When I saw the second line appear on the pregnancy test, I didn’t feel myself accepting what I always expected to. I felt the opposite. I took another test and then the terror and panic set in. I felt immediate grief for my life before the pregnancy, as though I had already lost my life as I’d known it because I felt like I had no excuse to get an abortion. I have a stable job, a comfortable home, a supportive partner and a loving support system of family and friends. And on top of that, I’ve been told many times (usually when saying I don’t want to have kids) that I would make a great mother. Deeply engrained societal norms made me believe that I had no choice; I’m a good candidate for a mother and thus should be one.

After talking to my husband, sister, and best friend, I started to realize that I didn’t have to meet society’s expectations and move forward with such a life-changing situation that I knew I didn’t want. And more so, I realized I didn’t have to have a “valid” excuse or reason to get an abortion. I started to read as many personal stories as I could like those shared on the SYA page. I read almost the entire Planned Parenthood website. After a few days, I booked an abortion consultation appointment at my local clinic for a couple weeks later. In those couple weeks, I hoped desperately for a miscarriage. I was hoping the universe would reverse its decision for me and take the burden of making such a choice off my shoulders.

But in the end, it was my decision, not the universe’s and no one else’s. I am grateful and so lucky to have had the support of those closest to me, but I knew that with or without that support the decision was mine alone and I had to do what was right for me. And that was empowering for me though at times all-consuming and overwhelming. I made this choice for me and the life I want to live.  And I know that I’m privileged to be in such a situation.

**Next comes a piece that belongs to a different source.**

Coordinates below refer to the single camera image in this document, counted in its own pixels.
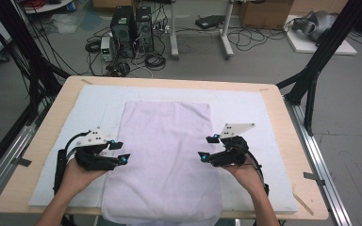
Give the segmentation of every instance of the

I ended up going with the in-clinic abortion. Every person I interacted with at the clinic made me feel at ease, heard and cared for. Some of the most compassionate healthcare providers I’ve ever interacted with were at that clinic. Abortion truly is healthcare. Also, I was given advice by a doctor friend who performs abortions to use headphones when walking into the clinic because I felt so anxious about the pro-life protesters outside the clinic. I had on a playlist my sister made me and it made a world of difference.

Now that is behind me, I expect I will continue to struggle with bouts of depression because I feel like there’s something wrong with me for not wanting what so many others want. I catch myself feeling like I’m abnormal somehow. But I know logically that there isn’t anything wrong with me for making this choice, for wanting a different path, for not “rising to the occasion” in the way I thought I would. I know that I’m not abnormal, as I stand in solidarity with the many others who have had abortions before and since. I will continue fighting to reprogram my own thoughts and love myself exactly as I am and not what anyone else thinks I should be. And I wish that self-love for every person who has ever been through this, whatever the circumstances or reasons.